A progressão tende a intensificar-se com vagas de inimigos mais difíceis e janelas de oportunidade mais apertadas para abrir espaço. À medida que a pontuação aumenta, os erros tornam-se mais dispendiosos: uma decisão descuidada pode obrigá-lo a adotar uma postura defensiva em vez de ofensiva. Os jogadores experientes desenvolvem frequentemente um mapa mental de onde os perigos tendem a aparecer e com que rapidez o tabuleiro se reorganiza.

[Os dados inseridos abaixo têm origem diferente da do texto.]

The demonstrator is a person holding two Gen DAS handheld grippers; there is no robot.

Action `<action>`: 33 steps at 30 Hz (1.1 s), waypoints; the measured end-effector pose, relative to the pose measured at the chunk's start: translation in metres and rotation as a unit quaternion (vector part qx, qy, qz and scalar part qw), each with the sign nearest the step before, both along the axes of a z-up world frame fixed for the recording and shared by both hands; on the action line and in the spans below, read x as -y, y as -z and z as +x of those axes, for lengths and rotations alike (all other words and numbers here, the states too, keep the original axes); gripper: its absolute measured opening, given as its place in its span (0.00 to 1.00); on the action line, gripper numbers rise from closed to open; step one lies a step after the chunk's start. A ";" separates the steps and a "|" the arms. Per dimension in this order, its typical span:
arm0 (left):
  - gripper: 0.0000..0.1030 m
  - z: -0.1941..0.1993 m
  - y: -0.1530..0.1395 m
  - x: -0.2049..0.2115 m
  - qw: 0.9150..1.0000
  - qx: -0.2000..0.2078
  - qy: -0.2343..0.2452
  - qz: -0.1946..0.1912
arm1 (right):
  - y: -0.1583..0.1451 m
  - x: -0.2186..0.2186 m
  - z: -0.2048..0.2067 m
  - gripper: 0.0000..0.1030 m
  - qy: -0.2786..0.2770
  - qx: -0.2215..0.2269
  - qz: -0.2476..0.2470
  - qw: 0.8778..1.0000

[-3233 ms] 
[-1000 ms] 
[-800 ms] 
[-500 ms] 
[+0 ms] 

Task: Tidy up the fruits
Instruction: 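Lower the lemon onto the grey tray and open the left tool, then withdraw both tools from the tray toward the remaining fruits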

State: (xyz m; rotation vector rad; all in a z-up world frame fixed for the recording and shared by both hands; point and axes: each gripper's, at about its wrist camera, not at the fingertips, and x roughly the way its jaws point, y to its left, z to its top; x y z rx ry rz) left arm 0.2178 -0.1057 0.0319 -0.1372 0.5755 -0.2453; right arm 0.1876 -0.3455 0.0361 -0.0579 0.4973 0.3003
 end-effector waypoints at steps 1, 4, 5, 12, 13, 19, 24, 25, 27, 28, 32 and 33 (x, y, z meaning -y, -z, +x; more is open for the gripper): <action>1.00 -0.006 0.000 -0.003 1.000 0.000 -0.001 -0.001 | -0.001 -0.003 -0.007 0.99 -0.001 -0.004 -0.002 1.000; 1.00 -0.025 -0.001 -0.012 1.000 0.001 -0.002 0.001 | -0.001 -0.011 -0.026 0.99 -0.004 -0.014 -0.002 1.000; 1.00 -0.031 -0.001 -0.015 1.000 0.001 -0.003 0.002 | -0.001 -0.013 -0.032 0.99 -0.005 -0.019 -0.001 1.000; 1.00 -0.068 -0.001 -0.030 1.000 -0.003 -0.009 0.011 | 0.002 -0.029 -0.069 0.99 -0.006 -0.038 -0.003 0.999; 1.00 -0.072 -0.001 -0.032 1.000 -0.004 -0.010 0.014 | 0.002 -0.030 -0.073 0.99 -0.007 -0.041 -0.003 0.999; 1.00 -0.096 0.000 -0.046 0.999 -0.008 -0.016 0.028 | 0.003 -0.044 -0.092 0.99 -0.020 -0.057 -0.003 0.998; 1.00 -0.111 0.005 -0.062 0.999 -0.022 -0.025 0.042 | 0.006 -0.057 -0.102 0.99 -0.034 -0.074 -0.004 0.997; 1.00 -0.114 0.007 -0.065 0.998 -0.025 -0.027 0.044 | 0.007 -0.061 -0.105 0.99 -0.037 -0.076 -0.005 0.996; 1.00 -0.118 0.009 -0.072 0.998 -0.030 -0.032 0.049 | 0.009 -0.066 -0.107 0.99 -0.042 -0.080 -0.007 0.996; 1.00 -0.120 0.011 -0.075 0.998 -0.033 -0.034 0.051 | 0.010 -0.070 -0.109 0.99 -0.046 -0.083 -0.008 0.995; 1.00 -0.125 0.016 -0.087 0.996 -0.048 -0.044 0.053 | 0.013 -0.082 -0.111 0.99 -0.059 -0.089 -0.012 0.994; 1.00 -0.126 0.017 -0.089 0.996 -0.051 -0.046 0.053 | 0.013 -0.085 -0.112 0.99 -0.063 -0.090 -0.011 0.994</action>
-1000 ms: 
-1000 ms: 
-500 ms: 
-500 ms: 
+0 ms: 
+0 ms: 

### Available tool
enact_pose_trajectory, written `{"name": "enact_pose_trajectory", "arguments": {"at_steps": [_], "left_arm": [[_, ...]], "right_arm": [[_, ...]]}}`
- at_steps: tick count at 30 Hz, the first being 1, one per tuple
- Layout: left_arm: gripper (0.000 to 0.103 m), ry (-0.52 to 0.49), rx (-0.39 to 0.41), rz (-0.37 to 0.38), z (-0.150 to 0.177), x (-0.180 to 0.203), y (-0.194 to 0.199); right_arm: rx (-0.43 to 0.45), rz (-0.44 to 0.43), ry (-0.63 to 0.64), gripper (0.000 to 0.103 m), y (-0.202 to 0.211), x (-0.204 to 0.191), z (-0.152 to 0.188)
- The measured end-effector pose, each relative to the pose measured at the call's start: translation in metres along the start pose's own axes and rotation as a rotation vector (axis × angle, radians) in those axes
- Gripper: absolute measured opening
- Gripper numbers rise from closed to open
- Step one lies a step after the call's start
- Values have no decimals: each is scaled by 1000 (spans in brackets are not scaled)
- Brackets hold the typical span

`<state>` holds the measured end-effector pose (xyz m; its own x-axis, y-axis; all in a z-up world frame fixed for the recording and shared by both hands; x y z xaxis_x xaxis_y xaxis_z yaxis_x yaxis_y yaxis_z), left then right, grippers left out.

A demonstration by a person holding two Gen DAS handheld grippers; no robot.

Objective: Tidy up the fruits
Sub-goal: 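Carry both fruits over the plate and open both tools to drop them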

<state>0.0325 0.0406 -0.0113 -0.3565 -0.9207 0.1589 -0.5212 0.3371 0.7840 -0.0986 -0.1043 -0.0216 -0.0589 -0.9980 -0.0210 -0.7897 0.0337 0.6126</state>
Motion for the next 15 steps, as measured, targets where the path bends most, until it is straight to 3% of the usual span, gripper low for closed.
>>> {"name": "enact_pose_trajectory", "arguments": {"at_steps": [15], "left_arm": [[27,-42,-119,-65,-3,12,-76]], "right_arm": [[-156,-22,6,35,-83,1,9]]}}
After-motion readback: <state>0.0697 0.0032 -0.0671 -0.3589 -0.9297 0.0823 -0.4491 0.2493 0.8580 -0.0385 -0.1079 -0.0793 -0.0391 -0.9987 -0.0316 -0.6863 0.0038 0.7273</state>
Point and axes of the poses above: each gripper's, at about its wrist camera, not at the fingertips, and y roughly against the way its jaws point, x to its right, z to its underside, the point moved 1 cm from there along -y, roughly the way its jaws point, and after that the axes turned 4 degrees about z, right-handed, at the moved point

Em vez de utilizar a força bruta, a melhor abordagem é conservar a atenção, aproveitar as oportunidades e deixar que uma rotina consistente lide com os intervalos menos caóticos.
Visualmente, Z-Tack reflete o visual típico da Atari 2600, com formas arrojadas, cores limitadas e movimentos que parecem ligeiramente abstratos propositadamente. Apesar desta limitação, o ecrã transmite urgência através de cintilação, breves explosões de atividade e mudanças bruscas no comportamento dos inimigos. O áudio complementa a jogabilidade com efeitos sonoros simples que pontuam golpes, alarmes e impactos, criando um ciclo de feedback que mantém o jogador imerso. A sensação geral é ágil e um pouco mecânica, como um salão de jogos caseiro que se recusa a abrandar o ritmo.
Em termos mais abrangentes, Z-Tack pertence a um momento delicado no início da história das consolas, quando 1983 trouxe tanto experiências ousadas como lançamentos frenéticos no meio da turbulência do mercado. Não é recordado como o cartucho mais famoso do sistema, mas conquistou uma reputação discreta entre os colecionadores que apreciam os cantos obscuros da biblioteca. Para os jogadores retro, Z-Tack oferece uma lição concisa de ambição: tenta simular o pensamento dimensional, proporcionando uma dinâmica de ação que se mantém surpreendentemente envolvente até aos dias de hoje.